Vector estimate of importance of each word in a text
4 views (last 30 days)
What is a simple, widely used, practical way to estimate the 'importance' of each word in book length texts? Need to produce a vector of the estimated importance for each occurence of each word in the text. The output should be a vector with the same length as the sequential number of words in the text (including each occurrence separately) that provides an estimate of word importance for each word in the text.
for example, would like to be able to do something like this:
Imp = wordImportance(longString);
where Imp will be a two-column table of all the words in the string that will be the same number of rows as the sequential number of words in longString (including each occurrence separately, and including stopwords etc) and their importance in context within the text, likely based on ngram.

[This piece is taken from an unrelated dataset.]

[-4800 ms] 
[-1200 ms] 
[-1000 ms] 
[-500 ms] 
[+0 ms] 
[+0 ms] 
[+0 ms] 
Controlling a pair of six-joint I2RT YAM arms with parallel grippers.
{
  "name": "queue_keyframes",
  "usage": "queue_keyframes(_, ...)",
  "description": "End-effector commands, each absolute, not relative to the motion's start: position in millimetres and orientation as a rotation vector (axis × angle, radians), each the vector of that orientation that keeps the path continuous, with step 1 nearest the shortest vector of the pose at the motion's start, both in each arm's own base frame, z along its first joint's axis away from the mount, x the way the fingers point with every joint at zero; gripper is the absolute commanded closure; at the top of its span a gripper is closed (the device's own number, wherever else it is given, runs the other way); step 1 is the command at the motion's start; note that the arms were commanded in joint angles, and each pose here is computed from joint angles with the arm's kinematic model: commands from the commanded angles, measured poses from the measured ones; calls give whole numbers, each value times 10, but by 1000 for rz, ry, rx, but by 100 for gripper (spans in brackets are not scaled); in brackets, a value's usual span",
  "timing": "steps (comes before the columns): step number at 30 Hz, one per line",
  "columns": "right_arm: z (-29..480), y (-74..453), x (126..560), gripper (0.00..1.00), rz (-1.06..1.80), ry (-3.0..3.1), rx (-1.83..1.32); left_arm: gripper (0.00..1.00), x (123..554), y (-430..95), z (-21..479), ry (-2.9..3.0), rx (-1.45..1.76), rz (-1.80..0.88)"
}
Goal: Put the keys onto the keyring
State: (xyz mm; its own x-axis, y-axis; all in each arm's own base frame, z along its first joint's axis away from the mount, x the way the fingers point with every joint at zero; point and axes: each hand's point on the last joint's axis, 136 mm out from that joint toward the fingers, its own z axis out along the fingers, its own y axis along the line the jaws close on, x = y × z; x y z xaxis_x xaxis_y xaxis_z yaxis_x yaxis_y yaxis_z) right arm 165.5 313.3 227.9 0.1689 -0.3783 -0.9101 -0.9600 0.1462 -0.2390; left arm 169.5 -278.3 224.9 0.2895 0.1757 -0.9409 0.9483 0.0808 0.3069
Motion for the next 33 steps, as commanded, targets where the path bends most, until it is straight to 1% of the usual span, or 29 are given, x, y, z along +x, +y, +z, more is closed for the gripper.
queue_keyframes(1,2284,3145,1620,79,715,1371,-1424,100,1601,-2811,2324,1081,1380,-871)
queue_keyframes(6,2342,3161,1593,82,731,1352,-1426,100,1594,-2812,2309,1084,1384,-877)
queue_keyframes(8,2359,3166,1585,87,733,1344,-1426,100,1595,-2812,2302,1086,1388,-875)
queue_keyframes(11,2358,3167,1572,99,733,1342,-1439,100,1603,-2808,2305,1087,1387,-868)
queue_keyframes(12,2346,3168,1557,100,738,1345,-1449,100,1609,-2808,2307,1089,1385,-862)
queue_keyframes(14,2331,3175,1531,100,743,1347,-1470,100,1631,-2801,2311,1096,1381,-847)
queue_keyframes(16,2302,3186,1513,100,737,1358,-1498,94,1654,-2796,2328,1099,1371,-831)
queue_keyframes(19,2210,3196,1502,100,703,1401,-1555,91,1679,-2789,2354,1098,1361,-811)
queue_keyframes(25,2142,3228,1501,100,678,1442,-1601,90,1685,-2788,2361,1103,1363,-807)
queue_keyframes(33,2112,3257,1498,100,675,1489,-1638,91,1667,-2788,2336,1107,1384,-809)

I have access to the text analytics toolbox. I don't have sufficient knowledge of how to use it.
There appears to be an entire sub-field of text analysis devoted to this problem. I am aware that there are many approaches and that selecting one depends on the details of what you are trying to achieve. That said, I need a basic importance estimate for each word to get started.
The examples for using rakeKeywords and textrankKeywords seem relevant, but don't ultimately produce a vector output of the estimated importance of each word in a document.
Thank you for your help
Constantino Carlos Reyes-Aldasoro on 2 Sep 2022
Why don't you start with a simpler problem, say that you want to count the occurrences of certain words. That would be a problem that is easy to validate manually and that will help you get started. Then you can increase the complexity step by step towards importance, say importance is similarity to a certain word, or belonging to a certain group (colours, fruits, etc.) so if your importance is being member of the group you give a value.